There were no trees here, and the moon was bright, so Laneesha could move much faster than she had in the woods. Part of her brain registered Sara yelling her name, but Laneesha wasn’t going to stop. Not for Sara. Not for anybody. While Laneesha feared those crazy cannibal people, she had more to think about than just her life. If she died, Brianna would be motherless.
Not a day, not an hour, went by when Laneesha didn’t long for her beautiful daughter. Being separated from Brianna was a physical ache that dominated Laneesha’s every action, every thought. She would see her daughter again, and love and protect and raise her, and nothing was going to stop that. Not now. Not ever.
Laneesha turned a quick corner around the mound, kicking something that she realized was a skull, switching directions again and seeking out the woods. She could hide in the trees, wait until morning. Then she would find the camp, radio that boat guy, and live to be with Brianna again. Hopefully, Sara and Martin and the rest of them would make it too. But a part of Laneesha, a large part, also made her understand that if those cannibals were busy eating the others, they would have full bellies and be less inclined to track her down.
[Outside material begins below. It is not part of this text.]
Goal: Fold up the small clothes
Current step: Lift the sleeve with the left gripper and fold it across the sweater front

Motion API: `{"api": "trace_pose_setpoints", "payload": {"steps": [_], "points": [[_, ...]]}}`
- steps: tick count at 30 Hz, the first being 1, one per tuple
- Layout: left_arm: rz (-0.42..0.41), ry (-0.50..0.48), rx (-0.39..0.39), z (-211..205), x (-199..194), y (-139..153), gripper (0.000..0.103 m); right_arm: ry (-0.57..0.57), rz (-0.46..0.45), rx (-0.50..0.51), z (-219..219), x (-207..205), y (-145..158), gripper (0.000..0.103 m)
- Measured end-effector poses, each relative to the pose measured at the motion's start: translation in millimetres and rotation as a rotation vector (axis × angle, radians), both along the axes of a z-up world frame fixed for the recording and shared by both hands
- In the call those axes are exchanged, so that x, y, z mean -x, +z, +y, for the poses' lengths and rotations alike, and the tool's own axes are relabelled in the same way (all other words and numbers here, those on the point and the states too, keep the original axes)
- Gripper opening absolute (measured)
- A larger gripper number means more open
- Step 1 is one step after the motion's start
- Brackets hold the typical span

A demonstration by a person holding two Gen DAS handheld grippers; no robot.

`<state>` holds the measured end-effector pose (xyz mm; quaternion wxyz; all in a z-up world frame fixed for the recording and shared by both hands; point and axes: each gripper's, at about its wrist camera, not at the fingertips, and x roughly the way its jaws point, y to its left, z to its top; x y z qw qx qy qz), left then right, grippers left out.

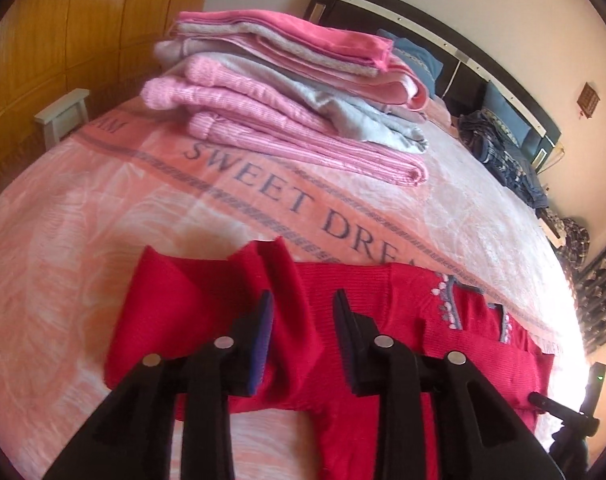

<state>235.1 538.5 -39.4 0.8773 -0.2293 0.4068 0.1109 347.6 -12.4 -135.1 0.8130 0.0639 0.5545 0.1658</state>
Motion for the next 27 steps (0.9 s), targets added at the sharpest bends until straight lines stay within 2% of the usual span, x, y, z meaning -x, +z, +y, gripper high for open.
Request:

It’s all for Brianna, she told herself.
But stupid as it was, she couldn’t find the trees. Earlier, she thought she’d be stuck in the woods forever, never seeing the clear sky again. Now all she saw was sky and bones.
The bones were everywhere, a giant garbage dump of various-sized mounds, some only as high as her hip, others too tall to see over. There was no real path, no real direction, and Laneesha took another turn and found herself standing on top of an unstable pile. She stopped, turned, and her foot got stuck. Lanessha looked down, saw she was caught in some sort of trap.